* **WORK INSTRUCTIONS**
Give the entries again exactly, without pictures.

* **MATERIAL TO PROCESS**
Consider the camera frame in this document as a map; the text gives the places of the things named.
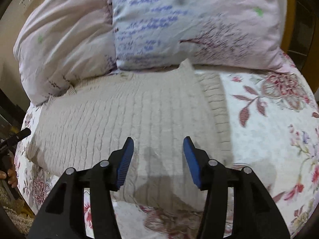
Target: pink flower print
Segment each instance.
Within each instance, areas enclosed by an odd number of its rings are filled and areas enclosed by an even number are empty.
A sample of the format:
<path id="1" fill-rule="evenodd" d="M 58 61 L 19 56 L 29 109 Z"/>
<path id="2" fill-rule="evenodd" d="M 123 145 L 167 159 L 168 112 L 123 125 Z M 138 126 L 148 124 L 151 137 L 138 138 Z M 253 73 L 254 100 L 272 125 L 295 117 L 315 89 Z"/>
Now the pink flower print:
<path id="1" fill-rule="evenodd" d="M 284 200 L 291 200 L 297 197 L 298 193 L 301 193 L 304 189 L 304 185 L 298 182 L 288 193 L 286 193 Z"/>
<path id="2" fill-rule="evenodd" d="M 47 185 L 41 180 L 40 177 L 36 177 L 32 181 L 32 196 L 35 199 L 37 205 L 42 206 L 44 200 L 47 197 Z"/>
<path id="3" fill-rule="evenodd" d="M 300 144 L 300 133 L 298 131 L 292 133 L 290 144 L 292 146 L 297 146 Z"/>
<path id="4" fill-rule="evenodd" d="M 286 101 L 289 108 L 294 111 L 304 108 L 304 96 L 307 95 L 297 75 L 274 72 L 269 73 L 262 82 L 261 94 L 269 99 Z"/>
<path id="5" fill-rule="evenodd" d="M 293 128 L 293 125 L 289 125 L 289 133 L 294 133 L 295 129 Z"/>
<path id="6" fill-rule="evenodd" d="M 290 64 L 291 67 L 296 68 L 295 63 L 293 62 L 293 60 L 289 57 L 289 55 L 287 55 L 285 52 L 283 52 L 283 56 L 287 59 L 288 63 Z"/>
<path id="7" fill-rule="evenodd" d="M 90 201 L 90 194 L 88 192 L 84 192 L 84 223 L 86 226 L 93 229 L 91 201 Z"/>
<path id="8" fill-rule="evenodd" d="M 240 76 L 234 76 L 233 78 L 232 78 L 232 81 L 233 82 L 241 82 L 242 81 L 242 78 L 240 78 Z"/>
<path id="9" fill-rule="evenodd" d="M 318 180 L 319 180 L 319 164 L 316 165 L 316 167 L 315 167 L 315 171 L 312 174 L 312 180 L 311 181 L 312 181 L 312 183 L 317 184 Z"/>
<path id="10" fill-rule="evenodd" d="M 310 103 L 310 99 L 309 99 L 308 95 L 304 95 L 303 99 L 304 99 L 305 103 L 307 103 L 307 104 Z"/>
<path id="11" fill-rule="evenodd" d="M 261 105 L 264 106 L 264 107 L 267 107 L 268 103 L 267 102 L 261 102 Z"/>

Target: bed
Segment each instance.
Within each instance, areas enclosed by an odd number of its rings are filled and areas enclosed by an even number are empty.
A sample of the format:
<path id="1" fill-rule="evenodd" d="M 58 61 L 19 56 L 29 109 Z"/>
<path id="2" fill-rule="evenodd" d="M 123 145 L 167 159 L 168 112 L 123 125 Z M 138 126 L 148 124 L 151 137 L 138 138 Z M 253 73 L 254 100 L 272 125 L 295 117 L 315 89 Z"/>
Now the bed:
<path id="1" fill-rule="evenodd" d="M 110 71 L 114 66 L 112 53 L 107 57 Z M 231 127 L 233 168 L 251 166 L 256 171 L 293 237 L 319 203 L 319 112 L 309 85 L 293 61 L 285 53 L 281 60 L 289 74 L 234 67 L 212 69 L 202 65 L 195 66 L 195 73 L 219 74 Z M 112 73 L 125 73 L 126 64 L 122 65 L 124 70 Z M 22 128 L 30 128 L 32 134 L 18 144 L 15 155 L 18 187 L 34 213 L 58 180 L 58 176 L 27 158 L 44 106 L 30 105 Z M 93 237 L 89 193 L 85 190 L 84 218 L 87 235 Z M 113 207 L 124 238 L 195 238 L 202 215 L 199 211 L 171 213 L 116 200 Z M 225 235 L 231 234 L 232 208 L 230 197 Z"/>

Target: pillow
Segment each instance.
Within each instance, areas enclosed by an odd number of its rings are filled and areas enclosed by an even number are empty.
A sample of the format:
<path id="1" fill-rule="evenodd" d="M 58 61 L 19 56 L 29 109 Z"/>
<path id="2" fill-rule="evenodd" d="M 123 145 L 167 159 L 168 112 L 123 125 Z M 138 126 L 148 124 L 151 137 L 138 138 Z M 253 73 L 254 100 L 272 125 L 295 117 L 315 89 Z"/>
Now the pillow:
<path id="1" fill-rule="evenodd" d="M 277 0 L 113 0 L 117 66 L 279 69 Z"/>
<path id="2" fill-rule="evenodd" d="M 116 67 L 111 0 L 45 0 L 27 19 L 13 51 L 34 105 L 80 79 L 108 73 Z"/>

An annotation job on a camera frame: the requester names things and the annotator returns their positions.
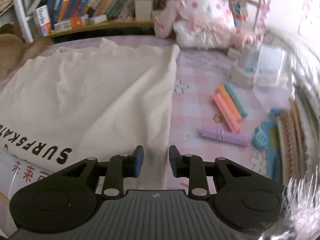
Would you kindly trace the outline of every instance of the blue plastic clip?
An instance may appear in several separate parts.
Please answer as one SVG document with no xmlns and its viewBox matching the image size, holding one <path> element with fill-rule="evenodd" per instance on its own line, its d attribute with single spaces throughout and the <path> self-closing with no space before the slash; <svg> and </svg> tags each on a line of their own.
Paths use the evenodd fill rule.
<svg viewBox="0 0 320 240">
<path fill-rule="evenodd" d="M 268 137 L 261 127 L 256 127 L 255 135 L 252 138 L 252 144 L 256 149 L 268 148 Z"/>
</svg>

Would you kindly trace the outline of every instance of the pink plush toy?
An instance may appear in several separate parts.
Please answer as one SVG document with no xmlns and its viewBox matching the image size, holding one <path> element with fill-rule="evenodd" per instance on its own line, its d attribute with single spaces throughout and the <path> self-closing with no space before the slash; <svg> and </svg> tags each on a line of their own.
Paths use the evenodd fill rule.
<svg viewBox="0 0 320 240">
<path fill-rule="evenodd" d="M 177 44 L 184 48 L 229 48 L 241 50 L 255 42 L 255 34 L 235 28 L 227 0 L 169 0 L 154 18 L 157 37 L 166 38 L 172 30 Z"/>
</svg>

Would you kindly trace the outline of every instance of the orange book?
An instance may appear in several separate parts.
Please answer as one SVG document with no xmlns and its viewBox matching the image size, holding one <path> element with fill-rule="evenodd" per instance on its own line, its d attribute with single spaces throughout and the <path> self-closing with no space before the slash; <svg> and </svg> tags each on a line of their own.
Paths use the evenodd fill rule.
<svg viewBox="0 0 320 240">
<path fill-rule="evenodd" d="M 59 14 L 59 17 L 58 17 L 58 20 L 57 20 L 58 23 L 62 21 L 62 18 L 63 18 L 63 16 L 64 16 L 65 12 L 66 12 L 67 9 L 68 9 L 69 3 L 70 3 L 70 0 L 63 0 L 63 1 L 62 1 L 62 6 L 61 6 L 60 14 Z"/>
<path fill-rule="evenodd" d="M 226 102 L 226 104 L 228 105 L 229 109 L 231 110 L 233 116 L 236 118 L 237 122 L 241 122 L 242 121 L 242 116 L 239 113 L 238 109 L 236 108 L 234 102 L 232 101 L 230 95 L 228 94 L 228 92 L 226 91 L 224 86 L 218 86 L 217 92 L 220 93 L 220 95 L 222 96 L 223 100 Z"/>
</svg>

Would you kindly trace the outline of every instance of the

* **ANSWER TO THIS TASK**
Consider the camera frame in this document as a map; the text gives the places of the things named.
Target: pink flower print
Segment each instance.
Within each instance, areas enclosed by an odd number of its rings are filled and areas enclosed by an even number are empty.
A sample of the format:
<path id="1" fill-rule="evenodd" d="M 58 61 L 19 56 L 29 109 Z"/>
<path id="2" fill-rule="evenodd" d="M 123 145 L 167 159 L 168 112 L 123 125 Z M 138 126 L 148 124 L 151 137 L 138 138 Z M 253 73 L 254 100 L 272 125 L 295 117 L 315 89 Z"/>
Now the pink flower print:
<path id="1" fill-rule="evenodd" d="M 284 200 L 291 200 L 297 197 L 298 193 L 301 193 L 304 189 L 304 185 L 298 182 L 288 193 L 286 193 Z"/>
<path id="2" fill-rule="evenodd" d="M 47 185 L 41 180 L 40 177 L 36 177 L 32 181 L 32 196 L 35 199 L 37 205 L 42 206 L 44 200 L 47 197 Z"/>
<path id="3" fill-rule="evenodd" d="M 300 144 L 300 133 L 298 131 L 292 133 L 290 144 L 292 146 L 297 146 Z"/>
<path id="4" fill-rule="evenodd" d="M 286 101 L 289 108 L 294 111 L 304 108 L 304 96 L 307 95 L 297 75 L 274 72 L 269 73 L 262 82 L 261 94 L 269 99 Z"/>
<path id="5" fill-rule="evenodd" d="M 293 128 L 293 125 L 289 125 L 289 133 L 294 133 L 295 129 Z"/>
<path id="6" fill-rule="evenodd" d="M 290 64 L 291 67 L 296 68 L 295 63 L 293 62 L 293 60 L 289 57 L 289 55 L 287 55 L 285 52 L 283 52 L 283 56 L 287 59 L 288 63 Z"/>
<path id="7" fill-rule="evenodd" d="M 90 201 L 90 194 L 88 192 L 84 192 L 84 223 L 86 226 L 93 229 L 91 201 Z"/>
<path id="8" fill-rule="evenodd" d="M 240 76 L 234 76 L 233 78 L 232 78 L 232 81 L 233 82 L 241 82 L 242 81 L 242 78 L 240 78 Z"/>
<path id="9" fill-rule="evenodd" d="M 318 180 L 319 180 L 319 164 L 316 165 L 316 167 L 315 167 L 315 171 L 312 174 L 312 180 L 311 181 L 312 181 L 312 183 L 317 184 Z"/>
<path id="10" fill-rule="evenodd" d="M 310 103 L 310 99 L 309 99 L 308 95 L 304 95 L 303 99 L 304 99 L 305 103 L 307 103 L 307 104 Z"/>
<path id="11" fill-rule="evenodd" d="M 261 105 L 264 106 L 264 107 L 267 107 L 268 103 L 267 102 L 261 102 Z"/>

Target: bed
Segment each instance.
Within each instance, areas enclosed by an odd number of its rings are filled and areas enclosed by an even number are empty.
A sample of the format:
<path id="1" fill-rule="evenodd" d="M 58 61 L 19 56 L 29 109 Z"/>
<path id="2" fill-rule="evenodd" d="M 123 145 L 167 159 L 168 112 L 123 125 Z M 138 126 L 148 124 L 151 137 L 138 138 Z M 253 73 L 254 100 L 272 125 L 295 117 L 315 89 Z"/>
Now the bed:
<path id="1" fill-rule="evenodd" d="M 110 71 L 114 66 L 112 53 L 107 57 Z M 231 127 L 233 168 L 251 166 L 256 171 L 293 237 L 319 203 L 319 112 L 309 85 L 293 61 L 285 53 L 281 60 L 289 74 L 234 67 L 212 69 L 202 65 L 195 66 L 195 73 L 219 74 Z M 112 73 L 125 73 L 126 64 L 122 65 L 124 70 Z M 22 128 L 30 128 L 32 134 L 18 144 L 15 155 L 18 187 L 34 213 L 58 180 L 58 176 L 27 158 L 44 106 L 30 105 Z M 93 237 L 89 193 L 85 190 L 84 218 L 87 235 Z M 113 207 L 124 238 L 195 238 L 202 215 L 199 211 L 171 213 L 116 200 Z M 225 235 L 231 234 L 232 208 L 230 197 Z"/>

Target: pillow
Segment each instance.
Within each instance, areas enclosed by an odd number of its rings are filled and areas enclosed by an even number are empty.
A sample of the format:
<path id="1" fill-rule="evenodd" d="M 58 61 L 19 56 L 29 109 Z"/>
<path id="2" fill-rule="evenodd" d="M 123 145 L 167 159 L 168 112 L 123 125 Z M 138 126 L 148 124 L 151 137 L 138 138 Z M 253 73 L 254 100 L 272 125 L 295 117 L 315 89 Z"/>
Now the pillow:
<path id="1" fill-rule="evenodd" d="M 277 0 L 113 0 L 117 66 L 279 69 Z"/>
<path id="2" fill-rule="evenodd" d="M 116 67 L 111 0 L 45 0 L 27 19 L 13 51 L 34 105 L 80 79 L 108 73 Z"/>

An annotation job on a camera frame: the requester names things and the annotator returns their positions.
Would you kindly trace the outline of every instance of the blue plastic clip?
An instance may appear in several separate parts.
Please answer as one SVG document with no xmlns and its viewBox matching the image size, holding one <path> element with fill-rule="evenodd" per instance on its own line, its d attribute with single spaces throughout and the <path> self-closing with no space before the slash; <svg> and </svg> tags each on a line of their own.
Paths use the evenodd fill rule.
<svg viewBox="0 0 320 240">
<path fill-rule="evenodd" d="M 268 137 L 261 127 L 256 127 L 255 135 L 252 138 L 252 144 L 256 149 L 268 148 Z"/>
</svg>

Would you kindly trace the outline of every instance of the pink plush toy?
An instance may appear in several separate parts.
Please answer as one SVG document with no xmlns and its viewBox matching the image size, holding one <path> element with fill-rule="evenodd" per instance on its own line, its d attribute with single spaces throughout and the <path> self-closing with no space before the slash; <svg> and </svg> tags each on a line of their own.
Paths use the evenodd fill rule.
<svg viewBox="0 0 320 240">
<path fill-rule="evenodd" d="M 177 44 L 184 48 L 229 48 L 241 50 L 255 42 L 255 34 L 235 28 L 227 0 L 169 0 L 154 18 L 157 37 L 166 38 L 172 30 Z"/>
</svg>

Would you kindly trace the outline of every instance of the orange book?
An instance may appear in several separate parts.
Please answer as one SVG document with no xmlns and its viewBox matching the image size, holding one <path> element with fill-rule="evenodd" per instance on its own line, its d attribute with single spaces throughout and the <path> self-closing with no space before the slash; <svg> and </svg> tags each on a line of their own.
Paths use the evenodd fill rule.
<svg viewBox="0 0 320 240">
<path fill-rule="evenodd" d="M 59 14 L 59 17 L 58 17 L 58 20 L 57 20 L 58 23 L 62 21 L 62 18 L 63 18 L 63 16 L 64 16 L 65 12 L 66 12 L 67 9 L 68 9 L 69 3 L 70 3 L 70 0 L 63 0 L 63 1 L 62 1 L 62 6 L 61 6 L 60 14 Z"/>
<path fill-rule="evenodd" d="M 226 102 L 226 104 L 228 105 L 229 109 L 231 110 L 233 116 L 236 118 L 237 122 L 241 122 L 242 121 L 242 116 L 239 113 L 238 109 L 236 108 L 234 102 L 232 101 L 230 95 L 228 94 L 228 92 L 226 91 L 224 86 L 218 86 L 217 92 L 220 93 L 220 95 L 222 96 L 223 100 Z"/>
</svg>

Would you kindly trace the outline of every instance of the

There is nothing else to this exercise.